* [What is expected]
Find the word "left" in the listing below, then return every line it appears in.

* [Information provided]
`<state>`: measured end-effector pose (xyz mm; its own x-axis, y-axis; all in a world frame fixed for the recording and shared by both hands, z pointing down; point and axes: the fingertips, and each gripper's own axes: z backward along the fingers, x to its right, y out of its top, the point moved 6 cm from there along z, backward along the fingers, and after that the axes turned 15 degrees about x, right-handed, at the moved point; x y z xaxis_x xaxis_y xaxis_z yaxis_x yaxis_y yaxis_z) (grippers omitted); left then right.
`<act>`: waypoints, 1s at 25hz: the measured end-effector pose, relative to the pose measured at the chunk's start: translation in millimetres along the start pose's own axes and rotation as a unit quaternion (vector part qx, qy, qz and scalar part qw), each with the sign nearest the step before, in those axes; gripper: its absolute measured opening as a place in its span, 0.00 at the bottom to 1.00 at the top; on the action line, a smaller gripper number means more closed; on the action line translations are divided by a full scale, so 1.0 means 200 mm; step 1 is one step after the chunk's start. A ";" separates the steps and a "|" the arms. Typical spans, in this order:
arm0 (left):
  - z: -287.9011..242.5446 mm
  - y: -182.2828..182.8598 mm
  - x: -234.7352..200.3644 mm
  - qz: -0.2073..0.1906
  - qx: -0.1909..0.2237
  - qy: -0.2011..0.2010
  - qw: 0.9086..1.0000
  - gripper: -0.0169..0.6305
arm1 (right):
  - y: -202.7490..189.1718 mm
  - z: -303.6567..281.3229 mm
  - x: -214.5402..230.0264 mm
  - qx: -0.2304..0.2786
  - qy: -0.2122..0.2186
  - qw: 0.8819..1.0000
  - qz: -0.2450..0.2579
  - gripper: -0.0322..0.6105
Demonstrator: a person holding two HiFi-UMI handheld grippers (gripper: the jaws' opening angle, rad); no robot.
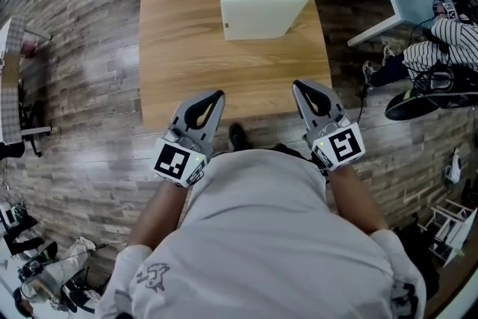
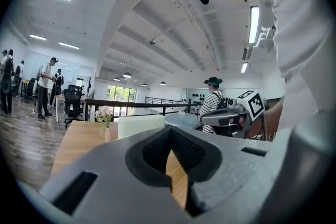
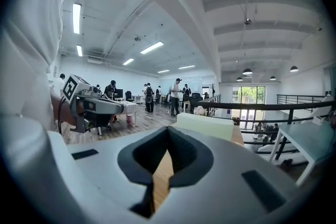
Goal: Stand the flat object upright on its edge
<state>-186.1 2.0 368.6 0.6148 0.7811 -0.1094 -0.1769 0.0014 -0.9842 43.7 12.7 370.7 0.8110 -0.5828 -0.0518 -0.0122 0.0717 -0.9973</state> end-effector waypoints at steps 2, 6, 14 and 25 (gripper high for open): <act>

* [Result of the exercise]
`<state>`: measured end-effector pose (xyz mm; its own x-axis, y-axis; all in a world frame fixed for the recording and shared by both hands, z pointing down; point and axes: the fingertips, and each gripper's own axes: z backward along the fingers, x to its right, y out of its top, the point moved 6 cm from there along z, backward along the fingers, and after that the axes turned 15 degrees about x, right-handed, at the moved point; x y z xaxis_x xaxis_y xaxis_z yaxis_x yaxis_y yaxis_z) (grippers omitted); left then right.
arm0 (left):

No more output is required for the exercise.